• _Brief_: Please set down the listing exactly, from the first line to the last.

• _Supplied information_:
----------------
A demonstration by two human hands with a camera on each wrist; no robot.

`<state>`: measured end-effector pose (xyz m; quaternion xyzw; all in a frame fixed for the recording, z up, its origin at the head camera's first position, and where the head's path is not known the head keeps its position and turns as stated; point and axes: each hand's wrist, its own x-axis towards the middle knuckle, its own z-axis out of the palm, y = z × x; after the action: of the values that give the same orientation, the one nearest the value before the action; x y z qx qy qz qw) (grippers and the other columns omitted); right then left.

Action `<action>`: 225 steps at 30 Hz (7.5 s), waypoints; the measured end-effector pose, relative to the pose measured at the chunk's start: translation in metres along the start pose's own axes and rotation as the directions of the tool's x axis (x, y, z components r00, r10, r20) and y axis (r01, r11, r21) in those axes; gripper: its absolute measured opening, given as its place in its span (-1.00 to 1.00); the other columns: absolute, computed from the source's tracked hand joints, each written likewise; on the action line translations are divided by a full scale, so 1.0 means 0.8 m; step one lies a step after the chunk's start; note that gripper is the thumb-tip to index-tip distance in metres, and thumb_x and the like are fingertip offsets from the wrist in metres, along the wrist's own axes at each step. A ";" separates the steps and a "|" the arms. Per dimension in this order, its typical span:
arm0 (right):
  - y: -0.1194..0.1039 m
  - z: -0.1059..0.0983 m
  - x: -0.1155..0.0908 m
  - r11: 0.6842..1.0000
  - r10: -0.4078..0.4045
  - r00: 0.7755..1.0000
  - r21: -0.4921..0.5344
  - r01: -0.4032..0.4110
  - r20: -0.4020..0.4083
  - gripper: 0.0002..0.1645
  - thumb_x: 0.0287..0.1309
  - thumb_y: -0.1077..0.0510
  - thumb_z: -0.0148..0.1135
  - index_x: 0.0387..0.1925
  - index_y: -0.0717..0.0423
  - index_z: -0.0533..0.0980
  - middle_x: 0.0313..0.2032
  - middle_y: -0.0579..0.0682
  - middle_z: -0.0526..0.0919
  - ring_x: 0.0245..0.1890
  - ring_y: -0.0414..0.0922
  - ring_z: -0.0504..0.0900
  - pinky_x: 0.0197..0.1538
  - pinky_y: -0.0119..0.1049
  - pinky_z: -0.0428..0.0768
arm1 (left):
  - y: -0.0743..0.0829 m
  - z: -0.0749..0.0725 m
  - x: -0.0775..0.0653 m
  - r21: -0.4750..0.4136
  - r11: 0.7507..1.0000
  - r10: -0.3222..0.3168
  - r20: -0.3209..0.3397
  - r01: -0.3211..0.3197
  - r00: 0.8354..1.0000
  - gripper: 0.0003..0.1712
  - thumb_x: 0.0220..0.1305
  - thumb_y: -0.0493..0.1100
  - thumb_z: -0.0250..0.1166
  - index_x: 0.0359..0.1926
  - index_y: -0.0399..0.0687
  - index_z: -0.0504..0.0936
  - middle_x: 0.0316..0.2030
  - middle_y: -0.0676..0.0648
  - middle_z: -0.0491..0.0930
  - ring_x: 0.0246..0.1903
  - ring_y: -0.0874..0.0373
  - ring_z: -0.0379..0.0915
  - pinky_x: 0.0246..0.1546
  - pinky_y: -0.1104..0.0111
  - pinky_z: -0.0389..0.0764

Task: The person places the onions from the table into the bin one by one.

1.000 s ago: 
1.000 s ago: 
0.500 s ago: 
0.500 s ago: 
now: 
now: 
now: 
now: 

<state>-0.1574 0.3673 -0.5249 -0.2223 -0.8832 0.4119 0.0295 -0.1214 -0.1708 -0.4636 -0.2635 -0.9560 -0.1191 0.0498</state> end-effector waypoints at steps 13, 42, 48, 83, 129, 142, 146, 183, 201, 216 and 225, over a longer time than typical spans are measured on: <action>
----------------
• _Your response_:
A demonstration by two human hands with a camera on each wrist; no robot.

`<state>`: measured end-effector pose (xyz m; quaternion xyzw; all in a frame fixed for the recording, z up, its origin at the head camera's first position, and where the head's path is not known the head keeps its position and turns as stated; point and axes: each hand's wrist, its own x-axis towards the middle knuckle, its own z-axis out of the palm, y = z × x; after the action: of the values that give the same orientation, the one nearest the value before the action; x y z qx qy qz qw) (grippers and the other columns omitted); right then left.

Action `<action>`: 225 steps at 30 Hz (7.5 s), waypoints; the measured end-effector pose, relative to the pose measured at the chunk's start: translation in metres along the start pose's own axes and rotation as the directions of the tool's x axis (x, y, z components r00, r10, r20) and y axis (r01, r11, r21) in those axes; gripper: its absolute measured opening, given as its place in its span (-1.00 to 1.00); the other columns: absolute, computed from the source's tracked hand joints, each written likewise; on the action line translations are divided by a full scale, so 1.0 means 0.8 m; step one lies a step after the chunk's start; note that gripper is the thumb-tip to index-tip distance in metres, and thumb_x and the like are fingertip offsets from the wrist in metres, along the wrist's own axes at each step. A ";" separates the steps and a "|" the arms. Per dimension in this order, its typical span:
arm0 (right):
  - y: -0.1194..0.1039 m
  - z: -0.1059..0.0983 m
  - x: -0.1155..0.0908 m
  - r11: 0.6842..1.0000
  - r10: -0.4078..0.4045
  - r00: 0.7755..1.0000
  - r21: -0.4921..0.5344
  - r01: -0.4032..0.4110
  - r20: -0.4020..0.4083
  - gripper: 0.0002..0.1645
  - thumb_x: 0.0287..0.1309
  - thumb_y: -0.1077..0.0510
  - thumb_z: -0.0148..0.1135
  - index_x: 0.0387..0.1925
  - index_y: -0.0717..0.0423
  - index_z: -0.0533..0.0980
  - middle_x: 0.0313..0.2032
  - middle_y: -0.0579..0.0682
  - middle_z: -0.0526..0.0919
  - ring_x: 0.0245..0.1890
  - ring_y: -0.0414..0.0922
  - ring_z: -0.0504..0.0900
  - pinky_x: 0.0197..0.1538
  - pinky_y: -0.0119..0.1049
  - pinky_z: -0.0428..0.0768
arm1 (left):
  - y: -0.0743..0.0829 m
  - z: -0.0749..0.0725 m
  - x: -0.0775..0.0653 m
  - r21: -0.4750..0.4136
  - r11: 0.7507..1.0000
  - r10: -0.3222..0.3168
  - r20: -0.3209..0.3397
  - r01: -0.3211..0.3197
  - r00: 0.8354..1.0000
  - gripper: 0.0003..0.1712
  - thumb_x: 0.0220..0.1305
  - thumb_y: -0.0493..0.1100
  - thumb_z: -0.0250..0.1166
  - index_x: 0.0359..0.1926
  - index_y: -0.0399..0.0687
  - index_z: -0.0504..0.0936
  - middle_x: 0.0316..0.2030
  - middle_y: -0.0676..0.0648
  - middle_z: -0.0491..0.0930
  - ring_x: 0.0246..0.1903
  - ring_y: -0.0874..0.0373
  - ring_z: -0.0379..0.0915
  - pinky_x: 0.0246..0.1546
  - pinky_y: -0.1104..0.0111
  - pinky_z: -0.0389..0.0764

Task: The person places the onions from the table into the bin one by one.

1.000 s ago: 
1.000 s ago: 
0.500 s ago: 
0.500 s ago: 
now: 
now: 
now: 
now: 

<state>-0.1574 0.3673 -0.5249 -0.2223 -0.8832 0.4119 0.0295 -0.1214 -0.1708 -0.4636 -0.2635 -0.9560 -0.1191 0.0498</state> end-effector waypoints at steps 13, 42, 48, 83, 129, 142, 146, 183, 201, 216 and 225, over a longer time than typical spans are measured on: <action>

The answer has been fully written out.